* **Information shown**
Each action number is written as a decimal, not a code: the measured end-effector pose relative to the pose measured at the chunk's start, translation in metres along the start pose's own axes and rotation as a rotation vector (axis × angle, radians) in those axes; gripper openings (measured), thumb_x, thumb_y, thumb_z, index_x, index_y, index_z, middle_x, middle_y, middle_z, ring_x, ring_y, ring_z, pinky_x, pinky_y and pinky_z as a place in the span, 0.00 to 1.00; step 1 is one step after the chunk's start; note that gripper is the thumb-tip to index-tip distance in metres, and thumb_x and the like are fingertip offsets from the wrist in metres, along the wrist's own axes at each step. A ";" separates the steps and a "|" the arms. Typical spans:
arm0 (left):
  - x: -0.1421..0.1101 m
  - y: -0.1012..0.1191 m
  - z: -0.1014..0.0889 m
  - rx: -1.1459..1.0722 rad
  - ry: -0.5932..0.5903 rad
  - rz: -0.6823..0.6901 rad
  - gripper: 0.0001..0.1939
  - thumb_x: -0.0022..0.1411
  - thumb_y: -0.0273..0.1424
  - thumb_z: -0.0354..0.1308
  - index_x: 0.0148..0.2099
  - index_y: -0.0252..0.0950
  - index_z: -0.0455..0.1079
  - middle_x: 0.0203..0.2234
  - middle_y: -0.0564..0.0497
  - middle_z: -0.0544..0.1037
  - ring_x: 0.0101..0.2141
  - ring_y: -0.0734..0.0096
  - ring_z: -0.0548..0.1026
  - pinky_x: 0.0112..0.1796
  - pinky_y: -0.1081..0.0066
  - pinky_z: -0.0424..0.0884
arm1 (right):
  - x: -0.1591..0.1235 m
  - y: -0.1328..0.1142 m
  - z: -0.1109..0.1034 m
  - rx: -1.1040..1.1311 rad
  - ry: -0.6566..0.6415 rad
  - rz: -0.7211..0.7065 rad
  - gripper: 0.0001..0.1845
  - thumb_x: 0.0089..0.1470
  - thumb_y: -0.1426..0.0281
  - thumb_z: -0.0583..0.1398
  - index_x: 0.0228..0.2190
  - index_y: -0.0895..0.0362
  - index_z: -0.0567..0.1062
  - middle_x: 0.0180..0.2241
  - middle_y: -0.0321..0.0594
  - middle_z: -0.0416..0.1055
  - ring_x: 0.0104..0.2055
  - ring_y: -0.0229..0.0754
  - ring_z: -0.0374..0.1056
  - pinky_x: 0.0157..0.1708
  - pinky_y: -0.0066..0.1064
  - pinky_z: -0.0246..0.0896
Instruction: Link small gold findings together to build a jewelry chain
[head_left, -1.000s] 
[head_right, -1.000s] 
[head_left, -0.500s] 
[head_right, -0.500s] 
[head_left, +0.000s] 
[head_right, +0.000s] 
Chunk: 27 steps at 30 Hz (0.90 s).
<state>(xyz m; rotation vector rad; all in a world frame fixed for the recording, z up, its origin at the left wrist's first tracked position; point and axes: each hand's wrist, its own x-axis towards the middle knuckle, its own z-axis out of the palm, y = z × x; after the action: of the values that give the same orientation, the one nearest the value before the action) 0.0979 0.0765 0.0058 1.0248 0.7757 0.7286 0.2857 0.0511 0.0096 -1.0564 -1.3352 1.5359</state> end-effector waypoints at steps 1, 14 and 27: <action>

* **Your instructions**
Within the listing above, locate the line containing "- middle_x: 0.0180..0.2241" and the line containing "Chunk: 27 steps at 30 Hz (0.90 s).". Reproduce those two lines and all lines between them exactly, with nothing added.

* **Problem solution**
  - middle_x: 0.0180..0.2241
  - middle_y: -0.0321..0.0594
  - middle_z: -0.0416..0.1055
  - ring_x: 0.0104..0.2055
  - ring_y: -0.0229..0.0754
  - ring_z: -0.0374..0.1056
  - pinky_x: 0.0157..0.1708
  - pinky_y: -0.0066..0.1064
  - pinky_z: -0.0246..0.0896
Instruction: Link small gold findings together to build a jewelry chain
[head_left, -1.000s] 
[head_right, -1.000s] 
[head_left, -0.500s] 
[head_right, -0.500s] 
[head_left, +0.000s] 
[head_right, +0.000s] 
Chunk: 27 steps at 30 Hz (0.90 s).

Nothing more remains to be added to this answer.